Just one year before the Hyogoken-nanbu earthquake, the Northridge earthquake took place. Under these two earthquakes, moment resistant steel frames showed a typical mode of fracture at the beam-to-column connections. Thus, the fractural mode of failure became a fundamental mode of failure in steel structures under earthquakes. In this paper, referring to current Japanese design practice, main causes for the fractural mode in the Hyogoken-nanbu earthquake are estimated to be an excessive seismic input and an overlook on stress concentration at connections.

CAUSE OF THE COLLAPSE OF LATTICE TYPE STEEL ENCASED REINFORCED CONCRETE BUILDINGS DUE TO 1995 HYOGO-KEN NANBU EARTHQUAKE AND DUCTILITY OF THOSE BUILDINGS

Considerable number of lattice type steel encased reinforced concrete (SRC) buildings were collapsed due to 1995 HYOGO-KEN NANBU earthquake. The ductility of the member is increased by the encased steel. However, the amounts of latticed steel and hoop of the collapsed buildings were considerably less than those of the specimens in literatures. The merits of SRC structure were not fully developed in those buildings. The ductility of lattice type SRC columns is highly affected by axial force and margin of shear strength. Experimental formulae to predict the limit deformation of lattice type SRC columns are presented based on the past experimental data.

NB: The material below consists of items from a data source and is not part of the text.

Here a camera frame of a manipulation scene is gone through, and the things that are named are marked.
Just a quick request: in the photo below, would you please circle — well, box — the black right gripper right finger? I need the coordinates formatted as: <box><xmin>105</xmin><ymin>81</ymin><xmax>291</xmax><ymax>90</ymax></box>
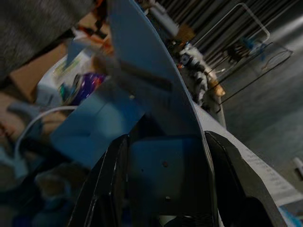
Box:
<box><xmin>204</xmin><ymin>131</ymin><xmax>282</xmax><ymax>227</ymax></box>

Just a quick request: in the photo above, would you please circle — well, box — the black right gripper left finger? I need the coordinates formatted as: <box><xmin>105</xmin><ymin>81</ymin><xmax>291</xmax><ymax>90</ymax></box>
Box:
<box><xmin>70</xmin><ymin>136</ymin><xmax>130</xmax><ymax>227</ymax></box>

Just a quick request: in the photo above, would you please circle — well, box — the white carton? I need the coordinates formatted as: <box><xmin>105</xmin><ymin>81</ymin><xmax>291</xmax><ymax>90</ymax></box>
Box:
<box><xmin>49</xmin><ymin>0</ymin><xmax>299</xmax><ymax>227</ymax></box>

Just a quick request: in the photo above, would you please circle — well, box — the purple can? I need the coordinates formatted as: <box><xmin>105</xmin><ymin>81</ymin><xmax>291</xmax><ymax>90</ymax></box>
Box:
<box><xmin>71</xmin><ymin>72</ymin><xmax>107</xmax><ymax>106</ymax></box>

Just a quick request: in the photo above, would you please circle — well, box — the brown cardboard piece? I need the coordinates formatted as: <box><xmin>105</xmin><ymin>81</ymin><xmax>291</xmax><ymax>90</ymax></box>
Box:
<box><xmin>9</xmin><ymin>42</ymin><xmax>71</xmax><ymax>102</ymax></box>

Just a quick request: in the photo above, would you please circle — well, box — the white cable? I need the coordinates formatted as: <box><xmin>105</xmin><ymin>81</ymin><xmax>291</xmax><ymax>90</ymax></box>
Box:
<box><xmin>13</xmin><ymin>105</ymin><xmax>78</xmax><ymax>166</ymax></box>

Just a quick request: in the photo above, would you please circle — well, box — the black thin wire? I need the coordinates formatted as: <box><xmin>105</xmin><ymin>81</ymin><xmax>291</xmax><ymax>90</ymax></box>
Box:
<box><xmin>219</xmin><ymin>42</ymin><xmax>294</xmax><ymax>105</ymax></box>

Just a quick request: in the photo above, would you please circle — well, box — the white wire frame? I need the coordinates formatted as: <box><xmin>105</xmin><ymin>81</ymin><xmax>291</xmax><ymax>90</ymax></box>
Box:
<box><xmin>193</xmin><ymin>3</ymin><xmax>271</xmax><ymax>62</ymax></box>

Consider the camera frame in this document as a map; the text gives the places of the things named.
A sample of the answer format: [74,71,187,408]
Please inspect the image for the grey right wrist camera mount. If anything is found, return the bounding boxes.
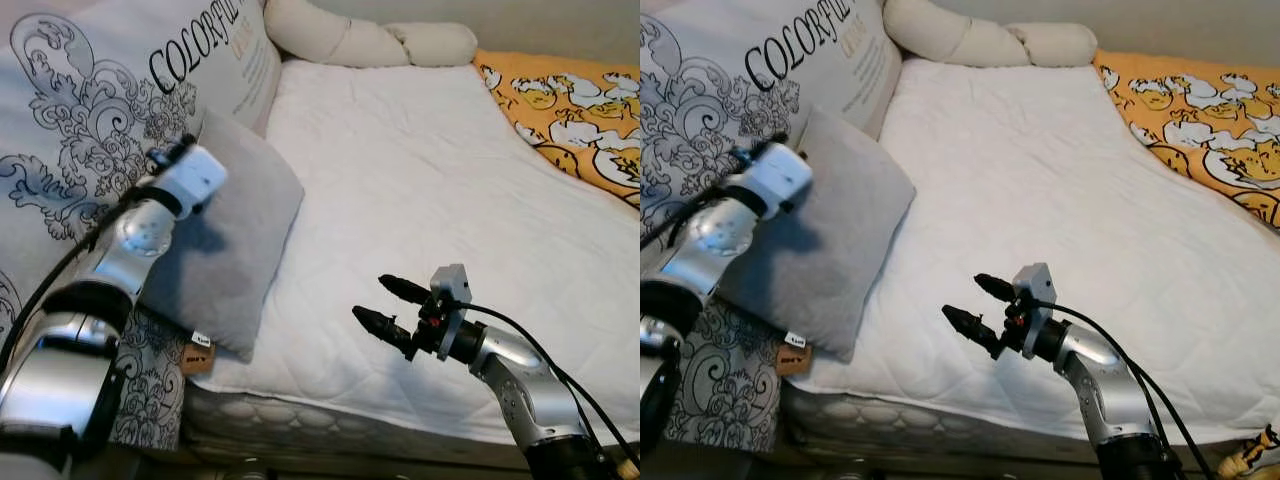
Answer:
[1012,262,1057,336]
[428,264,473,346]

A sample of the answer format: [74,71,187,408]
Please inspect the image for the yellow egg print quilt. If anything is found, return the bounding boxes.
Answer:
[472,50,641,209]
[1093,50,1280,231]

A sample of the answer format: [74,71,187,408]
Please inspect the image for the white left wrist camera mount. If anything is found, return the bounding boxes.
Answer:
[150,143,229,216]
[740,142,813,216]

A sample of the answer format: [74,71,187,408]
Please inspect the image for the beige bolster pillow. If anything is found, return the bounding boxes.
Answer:
[882,0,1099,69]
[263,0,479,69]

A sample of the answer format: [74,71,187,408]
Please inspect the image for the white quilted mattress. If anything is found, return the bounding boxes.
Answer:
[180,58,641,471]
[785,58,1280,451]

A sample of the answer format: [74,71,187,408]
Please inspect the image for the yellow and black toy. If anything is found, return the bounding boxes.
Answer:
[1220,425,1280,477]

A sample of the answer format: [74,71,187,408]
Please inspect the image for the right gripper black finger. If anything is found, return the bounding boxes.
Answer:
[351,305,417,353]
[942,304,1006,353]
[377,273,434,307]
[973,272,1023,305]

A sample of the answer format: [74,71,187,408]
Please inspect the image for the grey square pillow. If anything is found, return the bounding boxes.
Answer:
[140,108,306,363]
[720,105,916,363]

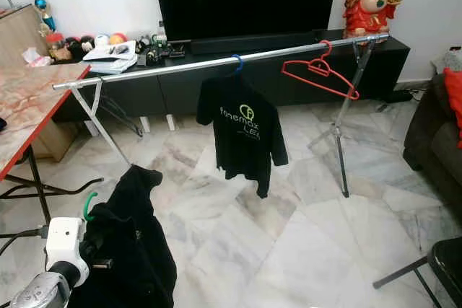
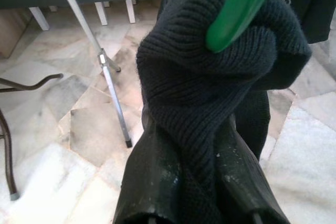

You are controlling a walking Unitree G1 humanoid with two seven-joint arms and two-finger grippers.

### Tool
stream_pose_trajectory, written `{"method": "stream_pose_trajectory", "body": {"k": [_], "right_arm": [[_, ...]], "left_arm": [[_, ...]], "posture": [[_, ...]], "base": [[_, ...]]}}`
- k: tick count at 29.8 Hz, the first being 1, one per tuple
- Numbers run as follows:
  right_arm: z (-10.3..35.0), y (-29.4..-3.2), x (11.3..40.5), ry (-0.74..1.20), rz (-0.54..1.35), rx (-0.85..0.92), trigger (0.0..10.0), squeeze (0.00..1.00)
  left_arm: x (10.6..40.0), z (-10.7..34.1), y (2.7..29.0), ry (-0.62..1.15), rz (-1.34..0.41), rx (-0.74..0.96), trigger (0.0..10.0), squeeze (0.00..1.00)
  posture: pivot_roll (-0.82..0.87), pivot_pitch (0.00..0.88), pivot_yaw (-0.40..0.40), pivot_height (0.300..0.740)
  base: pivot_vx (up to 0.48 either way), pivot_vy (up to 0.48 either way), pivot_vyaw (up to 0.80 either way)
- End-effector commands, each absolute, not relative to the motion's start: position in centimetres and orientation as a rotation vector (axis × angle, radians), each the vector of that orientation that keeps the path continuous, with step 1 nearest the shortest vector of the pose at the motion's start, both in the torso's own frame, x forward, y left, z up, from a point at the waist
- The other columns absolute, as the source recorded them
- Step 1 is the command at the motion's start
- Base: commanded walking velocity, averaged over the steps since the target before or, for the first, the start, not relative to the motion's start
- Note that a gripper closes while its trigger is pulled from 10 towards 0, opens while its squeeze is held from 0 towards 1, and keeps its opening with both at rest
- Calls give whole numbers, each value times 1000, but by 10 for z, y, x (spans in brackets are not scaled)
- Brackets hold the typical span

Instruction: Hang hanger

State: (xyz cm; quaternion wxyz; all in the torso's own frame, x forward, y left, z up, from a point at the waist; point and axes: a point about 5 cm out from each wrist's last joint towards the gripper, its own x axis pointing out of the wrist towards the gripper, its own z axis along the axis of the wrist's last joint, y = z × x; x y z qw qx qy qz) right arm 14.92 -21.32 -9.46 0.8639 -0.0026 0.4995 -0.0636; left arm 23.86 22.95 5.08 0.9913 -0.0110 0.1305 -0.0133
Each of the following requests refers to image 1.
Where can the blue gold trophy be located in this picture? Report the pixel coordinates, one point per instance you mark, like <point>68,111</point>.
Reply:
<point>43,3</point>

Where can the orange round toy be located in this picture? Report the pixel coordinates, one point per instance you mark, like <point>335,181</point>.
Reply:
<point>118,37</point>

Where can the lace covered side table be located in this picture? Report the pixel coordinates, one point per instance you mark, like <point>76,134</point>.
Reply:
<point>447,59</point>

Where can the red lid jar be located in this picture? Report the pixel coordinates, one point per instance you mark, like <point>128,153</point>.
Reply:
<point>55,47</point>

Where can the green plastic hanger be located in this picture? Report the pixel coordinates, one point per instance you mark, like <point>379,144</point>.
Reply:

STRENGTH AND DEFORMATION CAPACITY OF FRAMES COMPOSED OF WIDE FLANGE BEAMS AND CONCRETE FILLED SQUARE STEEL TUBULAR COLUMNS

Twelve frame specimens composed of wide flange beams and square steel tubular columns with or without filling concrete were tested in order to clarify the whole behavior of frames under constant vertical and varying horizontal loads. From the test results, it has become clear that frames with concrete filled tubular columns are very excellent as earthquake resistant structures when the beam-to-column connections are designed by the AIJ strength formula. The limiting value of width-thickness ratio of concrete filled square tubes and deformation performance are discussed.

ECCENTRIC COMPRESSION TEST OF CONCRETE FILLED SQUARE STEEL TUBULAR STUB COLUMNS USING HIGH STRENGTH MATERIALS

A lot of beam-column tests have been carried out and it was proposed that the flexural strength of concrete filled steel tubular columns (CFT) could be calculated by the strength superposing method. However, it is not verified whether the CFT section can carried such force under combined axial force and bending moment or not. Therefore, we did the eccentric compression tests on CFT short columns. The test results showed that the flexural strengths of CFT sections were terminated by the local buckling of steel tube and the maximum strengths were well estimated by using the compressive critical strain of steel tube. It was also clarified that the increase of concrete strength thanks to confinement could not be expected in case for columns with little or no moment gradient.

A STUDY ON THE WORK STUDY METHOD FOR BUILDING CONSTRUCTION ROBOTIZATION

In construction robotization, for defining the new robot specification, the development of the particular work study method is crucial. In this paper the methodology of the robotized construction system design is discussed, and the newly developed work study method and application cases are introduced.